→ TO DO
Word-for-word transcription: reproduce all of the data, but not the pictures.

*** Block opens ***

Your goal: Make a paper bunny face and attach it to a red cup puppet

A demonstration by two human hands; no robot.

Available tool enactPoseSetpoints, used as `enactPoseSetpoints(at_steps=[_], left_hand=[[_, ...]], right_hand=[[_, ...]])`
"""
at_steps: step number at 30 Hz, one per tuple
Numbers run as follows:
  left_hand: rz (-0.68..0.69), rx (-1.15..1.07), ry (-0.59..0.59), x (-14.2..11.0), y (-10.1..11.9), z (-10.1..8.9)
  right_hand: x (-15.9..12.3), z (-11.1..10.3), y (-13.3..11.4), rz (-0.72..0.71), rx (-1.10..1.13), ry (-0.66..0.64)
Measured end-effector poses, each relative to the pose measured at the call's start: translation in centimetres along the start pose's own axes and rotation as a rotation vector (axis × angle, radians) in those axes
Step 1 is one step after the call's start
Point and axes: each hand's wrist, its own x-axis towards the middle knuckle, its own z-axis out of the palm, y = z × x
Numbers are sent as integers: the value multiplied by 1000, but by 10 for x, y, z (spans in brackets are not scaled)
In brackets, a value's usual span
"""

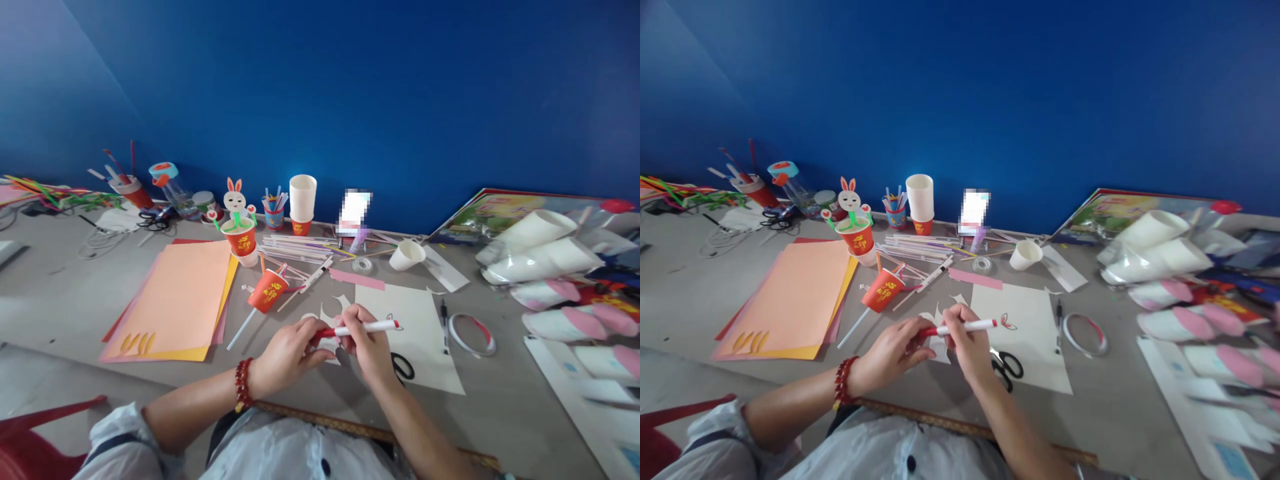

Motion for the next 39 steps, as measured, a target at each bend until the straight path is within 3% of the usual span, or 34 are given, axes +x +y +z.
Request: enactPoseSetpoints(at_steps=[5, 11, 15, 18, 21, 23, 24, 25, 26, 29, 31, 34, 39], left_hand=[[-65, 43, -11, -4, -8, -2], [-59, 81, -168, -12, -6, 2], [-177, -275, -292, -22, 2, 4], [-285, -604, -320, -27, 5, 5], [-393, -932, -337, -37, -1, 4], [-469, -1059, -324, -47, -8, -1], [-472, -1016, -277, -51, -12, -4], [-436, -881, -204, -53, -16, -8], [-360, -668, -165, -55, -19, -11], [-66, -70, -69, -50, -29, -13], [77, 156, -30, -45, -35, -10], [169, 301, -3, -41, -45, -3], [215, 317, -21, -42, -55, 0]], right_hand=[[1, 3, 10, 97, 131, 20], [-10, 0, 22, 12, 1, -12], [-24, 4, 34, 33, 32, -23], [-27, 11, 34, 75, 100, 6], [-16, 1, 15, 16, 155, 69], [-4, -18, -5, -72, 247, 230], [2, -27, -13, -120, 270, 305], [6, -35, -18, -202, 273, 411], [9, -40, -20, -231, 232, 437], [11, -34, -8, -46, 17, 115], [11, -21, 9, 29, -80, -78], [12, -5, 27, 4, -224, -165], [20, 0, 33, -196, -433, -184]])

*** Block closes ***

→ RESPONSE TO THIS EXERCISE
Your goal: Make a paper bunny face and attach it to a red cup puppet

A demonstration by two human hands; no robot.

Available tool enactPoseSetpoints, used as `enactPoseSetpoints(at_steps=[_], left_hand=[[_, ...]], right_hand=[[_, ...]])`
"""
at_steps: step number at 30 Hz, one per tuple
Numbers run as follows:
  left_hand: rz (-0.68..0.69), rx (-1.15..1.07), ry (-0.59..0.59), x (-14.2..11.0), y (-10.1..11.9), z (-10.1..8.9)
  right_hand: x (-15.9..12.3), z (-11.1..10.3), y (-13.3..11.4), rz (-0.72..0.71), rx (-1.10..1.13), ry (-0.66..0.64)
Measured end-effector poses, each relative to the pose measured at the call's start: translation in centimetres along the start pose's own axes and rotation as a rotation vector (axis × angle, radians) in those axes
Step 1 is one step after the call's start
Point and axes: each hand's wrist, its own x-axis towards the middle knuckle, its own z-axis out of the palm, y = z × x
Numbers are sent as integers: the value multiplied by 1000, but by 10 for x, y, z (spans in brackets are not scaled)
In brackets, a value's usual span
"""


Motion for the next 39 steps, as measured, a target at each bend until the straight path is within 3% of the usual span, or 34 are given, axes +x +y +z.
Request: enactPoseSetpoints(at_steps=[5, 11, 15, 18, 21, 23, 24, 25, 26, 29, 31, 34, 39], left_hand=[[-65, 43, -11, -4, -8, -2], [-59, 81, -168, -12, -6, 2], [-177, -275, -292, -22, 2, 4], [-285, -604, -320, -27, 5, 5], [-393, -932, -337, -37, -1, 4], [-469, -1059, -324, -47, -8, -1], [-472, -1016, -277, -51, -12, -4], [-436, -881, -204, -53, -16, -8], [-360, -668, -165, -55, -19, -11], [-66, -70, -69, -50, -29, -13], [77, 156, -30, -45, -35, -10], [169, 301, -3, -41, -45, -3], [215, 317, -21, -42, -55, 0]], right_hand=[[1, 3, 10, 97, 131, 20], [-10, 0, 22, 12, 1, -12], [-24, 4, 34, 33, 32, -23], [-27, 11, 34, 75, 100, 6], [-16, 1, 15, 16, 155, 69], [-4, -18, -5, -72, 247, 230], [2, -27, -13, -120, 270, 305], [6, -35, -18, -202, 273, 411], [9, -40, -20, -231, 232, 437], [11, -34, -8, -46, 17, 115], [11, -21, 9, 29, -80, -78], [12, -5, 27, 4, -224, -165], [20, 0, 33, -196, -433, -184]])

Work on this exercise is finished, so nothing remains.